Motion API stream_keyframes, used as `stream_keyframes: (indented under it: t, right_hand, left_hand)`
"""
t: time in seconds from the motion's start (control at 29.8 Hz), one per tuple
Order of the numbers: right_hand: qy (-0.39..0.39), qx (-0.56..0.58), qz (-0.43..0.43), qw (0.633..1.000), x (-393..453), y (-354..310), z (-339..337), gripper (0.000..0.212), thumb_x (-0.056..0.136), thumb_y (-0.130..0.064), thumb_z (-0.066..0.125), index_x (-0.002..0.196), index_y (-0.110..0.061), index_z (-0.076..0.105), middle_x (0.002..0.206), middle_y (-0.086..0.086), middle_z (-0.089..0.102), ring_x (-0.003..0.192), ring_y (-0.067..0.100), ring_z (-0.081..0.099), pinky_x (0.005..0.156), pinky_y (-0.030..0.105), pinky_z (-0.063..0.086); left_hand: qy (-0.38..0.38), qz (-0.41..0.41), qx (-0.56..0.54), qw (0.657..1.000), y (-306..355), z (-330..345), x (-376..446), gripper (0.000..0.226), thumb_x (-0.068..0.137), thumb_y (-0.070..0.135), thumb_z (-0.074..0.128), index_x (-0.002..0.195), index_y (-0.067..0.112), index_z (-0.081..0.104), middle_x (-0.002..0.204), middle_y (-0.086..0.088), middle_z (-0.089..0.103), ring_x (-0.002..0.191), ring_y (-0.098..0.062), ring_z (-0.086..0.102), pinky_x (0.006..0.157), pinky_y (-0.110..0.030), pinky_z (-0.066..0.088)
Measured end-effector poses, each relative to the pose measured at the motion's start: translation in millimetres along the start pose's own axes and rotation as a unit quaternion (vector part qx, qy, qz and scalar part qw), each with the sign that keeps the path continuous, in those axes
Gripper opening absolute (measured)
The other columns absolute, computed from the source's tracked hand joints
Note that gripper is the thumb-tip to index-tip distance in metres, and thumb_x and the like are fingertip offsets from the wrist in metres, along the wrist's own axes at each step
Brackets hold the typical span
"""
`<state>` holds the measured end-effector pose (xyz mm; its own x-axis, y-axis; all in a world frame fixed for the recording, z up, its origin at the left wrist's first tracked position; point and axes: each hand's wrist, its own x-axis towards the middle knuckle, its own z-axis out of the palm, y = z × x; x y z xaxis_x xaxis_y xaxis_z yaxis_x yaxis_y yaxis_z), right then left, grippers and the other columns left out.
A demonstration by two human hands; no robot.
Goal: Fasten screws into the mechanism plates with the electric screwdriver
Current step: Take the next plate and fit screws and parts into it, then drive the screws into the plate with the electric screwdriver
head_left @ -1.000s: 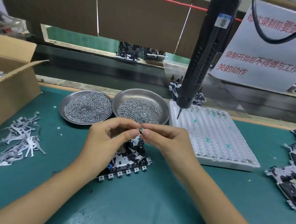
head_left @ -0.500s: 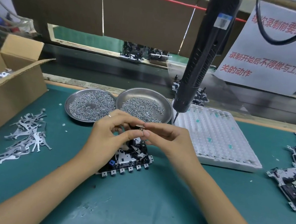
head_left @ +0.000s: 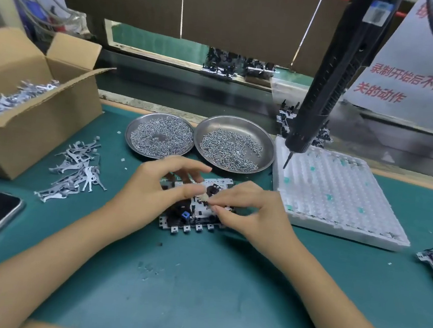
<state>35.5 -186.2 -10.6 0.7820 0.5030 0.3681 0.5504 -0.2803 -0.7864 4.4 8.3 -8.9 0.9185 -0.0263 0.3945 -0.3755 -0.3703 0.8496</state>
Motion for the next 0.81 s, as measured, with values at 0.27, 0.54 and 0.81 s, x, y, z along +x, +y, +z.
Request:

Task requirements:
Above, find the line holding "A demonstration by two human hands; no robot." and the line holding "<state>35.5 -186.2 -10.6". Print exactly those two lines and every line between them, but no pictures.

Exercise result:
A demonstration by two human hands; no robot.
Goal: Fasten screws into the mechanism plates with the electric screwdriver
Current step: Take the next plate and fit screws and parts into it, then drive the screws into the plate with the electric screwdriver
head_left @ -1.000s: 
head_left @ -0.500s: 
head_left @ +0.000s: 
<state>35.5 -186.2 -10.6 0.7820 0.5030 0.3681 0.5504 -0.2803 -0.7864 4.4 8.3 -8.9 0.9185 -0.0263 0.3945 -0.3755 -0.3703 0.8496</state>

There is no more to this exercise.